Lei comunque è stata la prima “valletta parlante” di Mike: fino a quel momento si limitavano a portare buste…
Beh sì, se Mike mi chiedeva: “Hai fatto un esame e hai preso 110 e lode?” io rispondevo: “Mi scusi, ma ho preso 30, perché 110 all’università è un po’ troppo”. Riguardando le trasmissioni, mi sono accorta che le ragazze allora avevano di sé un’opinione piuttosto robusta. Ero educata, ma nello stesso tempo la mia personalità rimaneva evidente.
Mike era paternalista nei suo confronti?
Più che paternalista, era paterno. Amava i suoi concorrenti e la sua valletta e aveva un occhio protettivo nei miei confronti, anche pro domo sua. Non avendo complessi di inferiorità, non temeva di essere messo in ombra dalla sua valletta, come molti invece fanno ultimamente. Del resto era molto più intelligente di quanto non si volesse ammettere ai tempi. A me parlava del fatto che, dato che ci seguivano 30 milioni di spettatori e che avevamo fatto vendere 5 milioni di televisori a colori, davamo lavoro agli operai e questa era una responsabilità da non dimenticare. Mi ripeteva sempre anche che lo studio va rispettato. E in 5 anni non mi ha mai fatto pressing, di nessun genere.
Poi ha lavorato anche con Silvio Berlusconi…
Sì, per un anno intero, a Tele Milano. Lui mi diceva: “Voi siete ragazze moderne, per voi l’amore è libero”, e io rispondevo: “Dottore, l’amore è libero nel senso che siamo libere di fare l’amore con l’uomo che amiamo”. Pensavo di dare spiegazioni teoriche. Invece chiaramente il grande marketing maschile a tanta ingenuità rispose: o me la dai o scendi. Però non vorrei scambiare i miei venti-trent’anni di allora con quelli di oggi.
Cos’è più difficile oggi per una giovane donna?
Secondo me le donne di oggi, almeno fino ai 35anni, si trovano in una situazione impossibile.
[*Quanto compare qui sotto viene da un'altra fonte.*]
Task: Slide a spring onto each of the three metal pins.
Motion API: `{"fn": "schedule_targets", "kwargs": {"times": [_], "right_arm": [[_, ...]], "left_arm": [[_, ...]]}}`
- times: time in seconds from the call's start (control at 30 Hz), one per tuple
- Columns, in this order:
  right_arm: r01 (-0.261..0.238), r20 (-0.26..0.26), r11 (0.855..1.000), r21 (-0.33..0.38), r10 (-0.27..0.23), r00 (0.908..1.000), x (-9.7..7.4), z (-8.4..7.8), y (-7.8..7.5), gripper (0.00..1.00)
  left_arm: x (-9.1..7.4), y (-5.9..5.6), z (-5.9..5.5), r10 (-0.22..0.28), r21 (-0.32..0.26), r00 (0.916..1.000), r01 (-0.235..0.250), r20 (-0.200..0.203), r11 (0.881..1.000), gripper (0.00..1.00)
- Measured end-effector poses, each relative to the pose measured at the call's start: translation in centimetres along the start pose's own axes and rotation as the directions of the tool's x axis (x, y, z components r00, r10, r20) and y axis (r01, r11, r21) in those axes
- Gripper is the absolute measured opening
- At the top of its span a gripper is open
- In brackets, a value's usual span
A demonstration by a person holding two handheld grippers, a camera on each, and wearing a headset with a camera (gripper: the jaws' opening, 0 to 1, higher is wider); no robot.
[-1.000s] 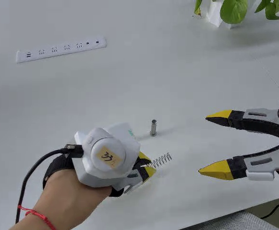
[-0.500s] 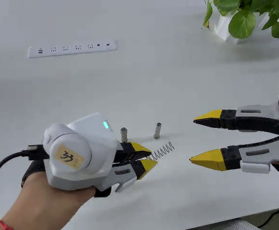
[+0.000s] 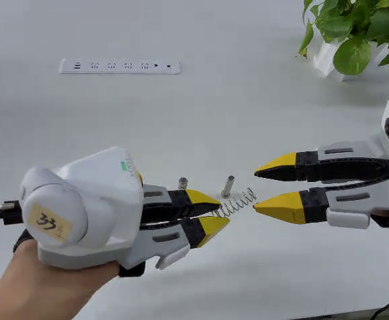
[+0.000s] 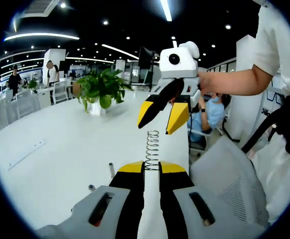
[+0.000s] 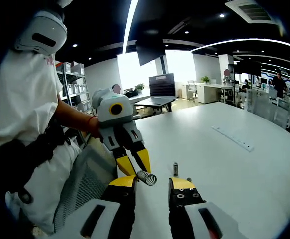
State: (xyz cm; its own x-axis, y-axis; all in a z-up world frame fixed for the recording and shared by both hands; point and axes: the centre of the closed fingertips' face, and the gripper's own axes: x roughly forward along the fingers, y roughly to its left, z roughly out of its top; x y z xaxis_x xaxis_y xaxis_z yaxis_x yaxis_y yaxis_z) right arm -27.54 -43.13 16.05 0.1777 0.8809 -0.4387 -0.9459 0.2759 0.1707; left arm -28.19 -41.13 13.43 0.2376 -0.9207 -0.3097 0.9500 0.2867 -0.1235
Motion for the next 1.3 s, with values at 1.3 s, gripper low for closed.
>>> {"fn": "schedule_targets", "kwargs": {"times": [1.3], "right_arm": [[-0.076, -0.087, 0.992, -0.102, 0.067, 0.9939, 1.3, 2.2, 2.4, 0.06]], "left_arm": [[-0.7, -0.7, 0.8, -0.014, -0.003, 0.9985, 0.014, 0.054, 1.0, 0.07]]}}
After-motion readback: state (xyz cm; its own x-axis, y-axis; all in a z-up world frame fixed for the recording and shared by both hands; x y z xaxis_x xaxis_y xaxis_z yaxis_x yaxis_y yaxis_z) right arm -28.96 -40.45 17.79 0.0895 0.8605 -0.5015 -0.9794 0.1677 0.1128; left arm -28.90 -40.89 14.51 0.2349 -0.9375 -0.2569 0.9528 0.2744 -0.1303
Da una parte si dice loro che sono al comando, il che subdolamente suggerisce anche che sono responsabili di tutto, e invece il contesto attuale è estremamente penalizzante per loro, sia dal punto di vista professionale che politico che personale. Oggi le donne fino ai trent’anni, anche se sono il massimo della meraviglia, non sono più considerate esseri umani pregiati ma vuoti a perdere. Naturalmente non si percepiscono così ma hanno tutte un po’ di malinconia negli occhi e non sanno perché, credono di avere colpa anche di questo. E invece quel fondo di malinconia è giustificato, e loro sono davvero coraggiose.
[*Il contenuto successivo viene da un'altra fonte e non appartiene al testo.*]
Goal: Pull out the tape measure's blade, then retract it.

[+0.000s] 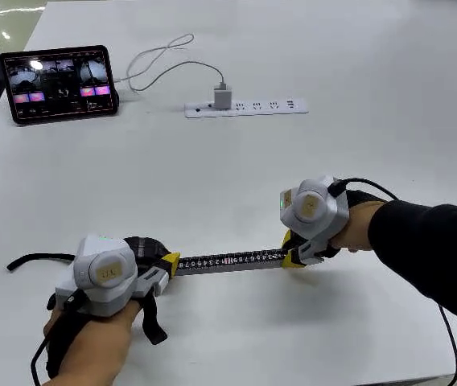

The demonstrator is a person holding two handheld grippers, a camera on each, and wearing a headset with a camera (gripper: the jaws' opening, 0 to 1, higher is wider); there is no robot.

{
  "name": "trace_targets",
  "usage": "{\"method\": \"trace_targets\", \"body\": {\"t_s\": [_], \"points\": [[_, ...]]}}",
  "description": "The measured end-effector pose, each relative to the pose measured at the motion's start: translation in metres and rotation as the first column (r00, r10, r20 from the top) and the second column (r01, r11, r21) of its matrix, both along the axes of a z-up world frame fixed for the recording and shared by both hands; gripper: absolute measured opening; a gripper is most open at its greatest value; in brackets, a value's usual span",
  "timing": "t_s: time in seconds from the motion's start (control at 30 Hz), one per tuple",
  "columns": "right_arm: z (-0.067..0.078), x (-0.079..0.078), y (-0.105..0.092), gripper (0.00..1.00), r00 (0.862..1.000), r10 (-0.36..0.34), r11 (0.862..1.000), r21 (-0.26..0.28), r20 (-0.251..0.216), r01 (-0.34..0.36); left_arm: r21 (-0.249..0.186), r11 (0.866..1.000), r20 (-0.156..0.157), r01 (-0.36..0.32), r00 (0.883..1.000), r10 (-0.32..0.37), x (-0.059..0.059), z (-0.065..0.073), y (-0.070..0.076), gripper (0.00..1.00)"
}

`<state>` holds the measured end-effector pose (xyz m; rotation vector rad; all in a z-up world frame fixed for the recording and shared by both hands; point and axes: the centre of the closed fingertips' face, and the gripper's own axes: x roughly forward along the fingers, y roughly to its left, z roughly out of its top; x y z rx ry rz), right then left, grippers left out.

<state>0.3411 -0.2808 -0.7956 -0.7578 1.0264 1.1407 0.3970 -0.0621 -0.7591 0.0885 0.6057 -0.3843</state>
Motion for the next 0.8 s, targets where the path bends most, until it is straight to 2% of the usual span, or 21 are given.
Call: {"method": "trace_targets", "body": {"t_s": [0.1,0.2,0.43,0.8], "points": [[0.0,0.001,0.003,0.09,1.0,-0.012,1.0,0.016,-0.013,0.012,-0.001,1.0,0.003,0.002,1.0,-0.001,0.0,0.0,0.0,0.61],[-0.001,0.002,0.008,0.09,1.0,0.007,1.0,0.001,-0.005,-0.007,0.0,1.0,0.004,0.001,1.0,-0.001,0.0,0.0,0.0,0.61],[0.0,0.001,0.011,0.09,1.0,-0.021,1.0,0.012,-0.01,0.021,0.001,1.0,0.0,0.004,1.0,-0.004,0.0,-0.001,0.0,0.61],[0.001,-0.001,0.016,0.09,1.0,-0.019,1.0,0.004,-0.006,0.019,0.0,1.0,-0.001,0.004,1.0,-0.004,0.0,0.0,0.0,0.61]]}}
È per questo che ha creato il portale Unaqualunque.it?
Ancora adesso le persone mi riconoscono e mi parlano come se ci conoscessimo da sempre. Questo mi dà accesso a tantissime storie personali e sono giunta alla conclusione che alcune esperienze di base per le donne sono simili: la malattia d’amore, il parto, la paura per i figli, il fatto di essere un punto di riferimento per gli altri, ma di non vedere il proprio valore riconosciuto. Penso che sia urgente lavorare su ciò che abbiamo in comune, perché la questione femminile è il catalizzatore più forte del terzo millennio. È davvero un patrimonio di tutte, un capital gain giunto a maturazione.
Qual è il progetto che porta avanti con il portale?
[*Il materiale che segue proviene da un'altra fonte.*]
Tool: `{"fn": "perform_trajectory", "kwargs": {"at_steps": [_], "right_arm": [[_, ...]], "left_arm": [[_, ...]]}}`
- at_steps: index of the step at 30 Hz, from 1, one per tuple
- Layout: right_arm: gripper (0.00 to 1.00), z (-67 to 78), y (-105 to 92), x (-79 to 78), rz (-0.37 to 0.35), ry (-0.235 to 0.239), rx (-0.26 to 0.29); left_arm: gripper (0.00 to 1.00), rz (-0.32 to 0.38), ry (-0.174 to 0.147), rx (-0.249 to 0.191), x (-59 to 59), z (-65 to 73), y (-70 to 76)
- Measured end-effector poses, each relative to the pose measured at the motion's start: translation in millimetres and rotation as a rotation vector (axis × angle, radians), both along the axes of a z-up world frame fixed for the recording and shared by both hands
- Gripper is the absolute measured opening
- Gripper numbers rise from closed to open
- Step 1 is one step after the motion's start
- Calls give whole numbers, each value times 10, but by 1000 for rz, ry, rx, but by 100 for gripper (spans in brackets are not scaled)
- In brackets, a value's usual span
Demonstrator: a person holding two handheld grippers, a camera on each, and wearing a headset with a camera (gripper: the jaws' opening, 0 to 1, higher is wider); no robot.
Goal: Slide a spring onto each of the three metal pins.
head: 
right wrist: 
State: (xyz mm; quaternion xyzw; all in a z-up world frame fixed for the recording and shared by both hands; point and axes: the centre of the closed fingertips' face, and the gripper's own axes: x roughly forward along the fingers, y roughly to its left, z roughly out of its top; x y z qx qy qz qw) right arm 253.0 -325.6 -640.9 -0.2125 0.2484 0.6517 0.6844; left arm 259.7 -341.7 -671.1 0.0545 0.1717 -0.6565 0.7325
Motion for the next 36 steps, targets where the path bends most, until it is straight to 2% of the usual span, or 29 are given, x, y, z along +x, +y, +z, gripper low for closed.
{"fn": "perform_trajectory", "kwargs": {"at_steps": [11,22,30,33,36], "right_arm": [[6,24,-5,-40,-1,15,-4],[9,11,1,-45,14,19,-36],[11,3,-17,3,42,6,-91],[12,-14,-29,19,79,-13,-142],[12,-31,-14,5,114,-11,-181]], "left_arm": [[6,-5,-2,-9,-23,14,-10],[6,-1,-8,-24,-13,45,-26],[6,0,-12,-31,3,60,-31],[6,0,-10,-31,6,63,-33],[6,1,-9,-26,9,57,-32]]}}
Unaqualunque è un gruppo creativo al servizio dell’associazionismo femminile di tutti i generi, dalla Casa della donna alla Fondazione Bellisario. Non aspettiamo di essere tutte d’accordo, e pensiamo che le donne italiane, che sono un milione e mezzo più degli uomini, siano un brand planetario che può fare massa critica per lavorare sui temi basici: la famiglia, la casa, la scuola, gli anziani, ovvero tutto quello che sta sulle nostre spalle. Se riusciamo a fare da aggregatore possiamo migliorare le nostre condizioni di vita non fra cent’anni, ma fra poco.